Stoją one w samym sercu miasta. Bardziej straszą, niż cieszą. Z budżetu miasta ubyło "jedynie" 25 tys. zł.,
które można byłoby spożytkować w zdecydowanie lepszy sposób. Charakterystyczna instalacja, która
swoim nietypowym wyglądem miała przypominać dumny herb Grodu nad Motławą. Wystawia go na
niewybredne pośmiewisko społeczne. Tak samo, jak nie potrafimy pielęgnować swojej polskości, tak
mieszkańcy Gdańska nie czerpią niewymuszonej radości z własnych symboli regionalnych.


Leżing na Węglowym
Ów Targ oraz ul. Piwna w Gdańsku przeobraziły się w miejski deptak. Najnowsza instalacja miasta miała
fascynować i przyciągać milionowe tłumy turystów. O tym miejscu głośno stało za sprawą trójmiejskiej
artystki plastyk, Anny Marii Czarzastej, która w odważnym liście otwartym wyraża swoje głębokie
zażenowanie wynikające z niefortunnie zagospodarowania przestrzennego. Argumentuje to przede
wszystkim zakłóceniem specyficznego klimatu infrastruktury przedsionka Starówki. Stanowczo nie zgadza
się na takie infantylne rozwiązanie, nawet w okresie letnim.
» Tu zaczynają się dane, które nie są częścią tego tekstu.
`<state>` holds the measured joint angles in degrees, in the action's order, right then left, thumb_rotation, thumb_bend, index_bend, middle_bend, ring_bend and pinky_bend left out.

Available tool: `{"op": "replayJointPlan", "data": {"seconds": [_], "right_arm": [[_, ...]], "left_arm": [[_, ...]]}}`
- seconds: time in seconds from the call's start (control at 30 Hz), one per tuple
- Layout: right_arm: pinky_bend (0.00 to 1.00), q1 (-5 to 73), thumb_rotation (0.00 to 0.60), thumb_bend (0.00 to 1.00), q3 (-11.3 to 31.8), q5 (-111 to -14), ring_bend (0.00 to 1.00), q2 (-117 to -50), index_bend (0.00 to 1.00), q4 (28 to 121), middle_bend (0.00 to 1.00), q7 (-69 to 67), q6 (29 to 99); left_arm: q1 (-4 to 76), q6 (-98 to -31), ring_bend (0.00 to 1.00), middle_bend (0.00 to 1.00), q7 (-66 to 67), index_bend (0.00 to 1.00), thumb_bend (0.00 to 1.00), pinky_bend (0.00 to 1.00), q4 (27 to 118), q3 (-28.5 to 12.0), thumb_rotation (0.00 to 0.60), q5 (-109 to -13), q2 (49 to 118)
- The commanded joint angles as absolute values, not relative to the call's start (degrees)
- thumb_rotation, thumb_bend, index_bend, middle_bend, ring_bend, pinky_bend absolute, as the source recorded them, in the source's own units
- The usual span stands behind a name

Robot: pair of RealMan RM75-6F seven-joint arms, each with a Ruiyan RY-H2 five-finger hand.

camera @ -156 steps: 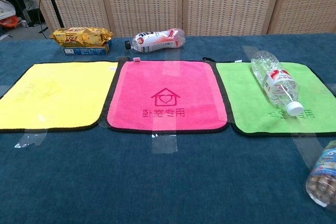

Swego stanowiska usilnie broni dyrektor Instytutu Kultury Miejskiej, Aleksandra Szymańska, uważa, że to
co zasugerował projekt zasługuje na uznanie tłumu. W komentarzu do jej listu, zaprasza krnąbrną artystkę
do dalszej dyskusji, jednak teraz na otwartym forum publicznym. Lekkość zamontowanych drewnianych,
imitujących zielone trawniki, konstrukcje i plażowe leżaki, rodem z pewnej popularnej sieciówki
aranżacyjnej. Mają one na celu podkreślenie wakacyjnego charakteru tego tymczasowego deptaka.
Delektować się nim można aż do 15 września. Po tym czasie najprawdopodobniej na Targ Węglowy wróci
nieco skostniały, ale zawsze miejski parking. Na pytanie, co bardziej szpeci, niech już odpowie sam
gdański magistrat.


Potańcówka na Węglowym
Raz nawet było można sobie bezkarnie potańczyć. Wachlarz zaplanowanych tańców szeroko rozpięty - od klasyki po współczesność. Wszystko za sprawą IV Zjazdu Gdańszczan, mający znamiona zlotu międzynarodowego.


Woda sodowa
Długoletni wehikuł czasu w postaci saturatora zatrzymał się nieopodal Dworca Głównego w Gdańsku.
Woda, w którą wtłacza się charakterystyczny bąbelkowy gaz pochodzi z stojącego kilka metrów dalej
hydrantu. Turyści i miejscowi mogą skosztować chłodnej wody z sokiem. Na lato w sam raz. W tym
miejscu należy przypomnieć, że Gdańsk ma najlepszą wodę, którą można spożywać wprost z kranu, bez
ówczesnego jej przegotowania. Ta atrakcja jest według mnie najmniej absurdalna i postoi aż do końca
sierpnia.


Dziwnym trafem naocznej obserwacji łatwo można wywnioskować, że ludzie są raczej smutni i dość
rzadko reagują na życzliwość uśmiechu drugiej osoby. Wyraźnie zaciera się wspólne oddziaływanie.